The buzz word in hockey today is “mature.” As in, every team that weathers a storm or plays a solid third period talks about how “mature” a game they played.
So what do we call the game the Oilers laid down in Dallas Wednesday night, if not immature?
A veteran Oilers team folded up like a cheap tent in the second period of a 1-0 game, allowing four goals in a 5:48 span en route to a 5-0 loss.
“They get that second one and we completely go off script. That's just not our game,” said Ryan Nugent-Hopkins, after the Oilers’ third shutout effort of the season. “That's not how you're going to win at any point in the season, especially with nine games left against one of the best teams in the league.”
And the worst thing? Edmonton’s best players were their worst players, particularly assistant captains Leon Draisaitl and Darnell Nurse.
The game was only two minutes old when Draisaitl dangled around his own zone with the puck before carelessly coughing it up in the neutral zone. Two passes later it was in the Oilers’ net, and in an excellent first period where Edmonton had 16 shots on goal and numerous good chances, they trailed 1-0 at the intermission because one of their leaders completely abandoned any attention to detail on his first shift of the night.
As for Nurse, he took a selfish misconduct in the first period grousing about a penalty. Then in the second it was Nurse’s egregious pinch that led to the four-on-one that produced the Stars’ 3-0 goal, the real back-breaker that led to Dallas’ second period onslaught.
They were the kind of plays that young, inexperienced players make. Not your leaders.
“That stretch of five, 10 minutes of just giving the puck back to them and letting their momentum just kind of take complete control the game,” Nugent-Hopkins said. “We have to be able to stop that. We're a mature enough team to be able to stop that. We know we have it in here. Wasn't there tonight.”
One of hockey's most well-worn clichés is that your best players have to be your best players to win. When your best players are your worst players, you’re going to lose and lose bad, as Edmonton did on an embarrassing night in Texas Wednesday.

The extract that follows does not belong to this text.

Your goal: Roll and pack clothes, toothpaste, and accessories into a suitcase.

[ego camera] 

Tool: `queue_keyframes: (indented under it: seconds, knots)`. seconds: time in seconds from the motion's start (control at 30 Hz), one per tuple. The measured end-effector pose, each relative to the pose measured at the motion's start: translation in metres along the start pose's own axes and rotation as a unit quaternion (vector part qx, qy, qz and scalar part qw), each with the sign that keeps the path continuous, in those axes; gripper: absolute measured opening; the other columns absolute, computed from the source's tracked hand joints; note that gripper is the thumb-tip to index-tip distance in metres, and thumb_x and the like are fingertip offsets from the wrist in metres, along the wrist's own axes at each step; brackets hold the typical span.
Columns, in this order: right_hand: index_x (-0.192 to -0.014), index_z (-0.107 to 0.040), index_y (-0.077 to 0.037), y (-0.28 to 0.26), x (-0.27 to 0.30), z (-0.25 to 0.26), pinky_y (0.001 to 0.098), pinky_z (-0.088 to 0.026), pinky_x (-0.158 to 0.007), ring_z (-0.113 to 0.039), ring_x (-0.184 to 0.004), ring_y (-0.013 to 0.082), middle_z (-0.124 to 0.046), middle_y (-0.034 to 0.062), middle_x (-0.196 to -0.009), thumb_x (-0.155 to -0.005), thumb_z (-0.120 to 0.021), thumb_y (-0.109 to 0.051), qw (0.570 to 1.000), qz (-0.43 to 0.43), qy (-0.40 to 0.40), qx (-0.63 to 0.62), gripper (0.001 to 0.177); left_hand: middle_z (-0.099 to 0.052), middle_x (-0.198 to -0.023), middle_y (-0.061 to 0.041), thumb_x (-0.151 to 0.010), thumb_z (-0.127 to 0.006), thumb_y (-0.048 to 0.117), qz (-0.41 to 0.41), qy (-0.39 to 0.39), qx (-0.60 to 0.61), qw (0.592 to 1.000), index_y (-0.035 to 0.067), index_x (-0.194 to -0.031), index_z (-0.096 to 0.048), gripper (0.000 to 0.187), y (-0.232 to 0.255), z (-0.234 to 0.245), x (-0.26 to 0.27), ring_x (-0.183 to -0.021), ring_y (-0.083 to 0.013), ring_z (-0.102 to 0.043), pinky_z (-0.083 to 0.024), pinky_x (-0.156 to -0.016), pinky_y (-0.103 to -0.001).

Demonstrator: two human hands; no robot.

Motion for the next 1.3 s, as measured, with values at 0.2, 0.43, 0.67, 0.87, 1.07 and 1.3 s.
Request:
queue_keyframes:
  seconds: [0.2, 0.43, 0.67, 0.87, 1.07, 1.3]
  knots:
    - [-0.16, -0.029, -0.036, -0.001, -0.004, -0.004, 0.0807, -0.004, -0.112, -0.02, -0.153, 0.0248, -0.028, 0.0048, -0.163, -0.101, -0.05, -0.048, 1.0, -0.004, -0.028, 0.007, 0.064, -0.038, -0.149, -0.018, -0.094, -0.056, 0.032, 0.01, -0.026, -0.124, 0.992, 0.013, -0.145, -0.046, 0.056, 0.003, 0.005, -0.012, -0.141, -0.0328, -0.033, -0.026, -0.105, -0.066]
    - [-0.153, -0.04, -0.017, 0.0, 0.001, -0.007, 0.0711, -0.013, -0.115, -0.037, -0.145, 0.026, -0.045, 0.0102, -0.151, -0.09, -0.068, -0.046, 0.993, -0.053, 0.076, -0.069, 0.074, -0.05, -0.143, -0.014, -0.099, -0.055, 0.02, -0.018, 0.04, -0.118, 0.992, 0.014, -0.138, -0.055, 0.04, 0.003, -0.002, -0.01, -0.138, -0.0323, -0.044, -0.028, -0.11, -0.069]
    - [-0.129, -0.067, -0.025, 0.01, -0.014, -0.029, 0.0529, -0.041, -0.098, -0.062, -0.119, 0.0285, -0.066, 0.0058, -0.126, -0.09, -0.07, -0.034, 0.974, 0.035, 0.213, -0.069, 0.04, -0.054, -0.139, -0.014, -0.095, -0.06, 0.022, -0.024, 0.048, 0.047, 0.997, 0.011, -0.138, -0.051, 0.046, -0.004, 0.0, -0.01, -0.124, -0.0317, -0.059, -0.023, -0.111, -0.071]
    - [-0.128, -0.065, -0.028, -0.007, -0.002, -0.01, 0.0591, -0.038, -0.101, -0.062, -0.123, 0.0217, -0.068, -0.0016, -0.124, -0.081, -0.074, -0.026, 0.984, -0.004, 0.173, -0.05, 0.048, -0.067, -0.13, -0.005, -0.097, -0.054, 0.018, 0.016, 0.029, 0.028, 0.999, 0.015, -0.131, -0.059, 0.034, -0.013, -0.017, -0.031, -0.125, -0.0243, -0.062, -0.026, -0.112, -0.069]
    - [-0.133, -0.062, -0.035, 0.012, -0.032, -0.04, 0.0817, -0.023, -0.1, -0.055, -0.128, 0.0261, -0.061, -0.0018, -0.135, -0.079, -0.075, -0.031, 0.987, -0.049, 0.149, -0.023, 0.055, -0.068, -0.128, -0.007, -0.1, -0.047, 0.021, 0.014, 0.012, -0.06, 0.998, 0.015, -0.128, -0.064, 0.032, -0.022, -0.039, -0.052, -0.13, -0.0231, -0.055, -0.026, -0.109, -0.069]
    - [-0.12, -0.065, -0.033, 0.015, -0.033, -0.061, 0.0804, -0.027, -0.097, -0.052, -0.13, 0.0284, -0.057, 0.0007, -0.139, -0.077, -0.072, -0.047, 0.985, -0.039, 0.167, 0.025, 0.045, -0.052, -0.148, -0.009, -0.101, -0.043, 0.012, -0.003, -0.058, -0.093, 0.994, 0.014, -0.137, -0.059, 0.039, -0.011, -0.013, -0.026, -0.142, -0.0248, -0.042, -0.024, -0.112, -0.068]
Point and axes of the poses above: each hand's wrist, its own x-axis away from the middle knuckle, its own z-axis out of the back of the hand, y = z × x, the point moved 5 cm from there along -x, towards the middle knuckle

“We’ve really got to do a better job of managing our game,” said defenceman Mattias Ekholm. “Shifts after goals have to be a lot better, where you just play simple and get in on the forecheck, but we weren't able to do that tonight.”
So, is there a bright side to a beat down like this one?
Of course there is.
An irresponsible game like this so close to the playoffs, and the requisite paddling that ensues, is the perfect reminder of how a team has to play when the playoffs begin later this month. It’s an excellent refresher on intellectual intensity, attention to detail, and the shift-by-shift consistency that is required to beat excellent teams in important games.
And all of these lessons come on a night where the two points would have been nice, but really, honing your game is the most important thing in these last eight dress rehearsals for what both of these teams feel could be a run all the way to the Stanley Cup.
A Vancouver win at Arizona leaves Edmonton seven points back of the long-gone Canucks. Now, they’ll ready their game for the Vegas Golden Knights, most likely, in Round 1 of the Stanley Cup playoffs.
“I think it's good timing right now, to really go through it and see it and learn from it,” Ekholm said. “We don't have that many games left here before it starts real. There's time to take some time to learn, because I thought tonight they played a game that we're gonna see in the playoffs and we're gonna have to manage that a lot better.”
They’ll write this test again in the playoffs, and hope to grade out much, much better.
“That's where you got to stay a little bit more stubborn,” Ekholm said. “Defensively, you can't unravel when you go down two or three goals. You just kind of stay the course, and you never know. If (the deficit is) two or three goals going into the last period, you can always come back. But when it gets down to four or five it's really tough.”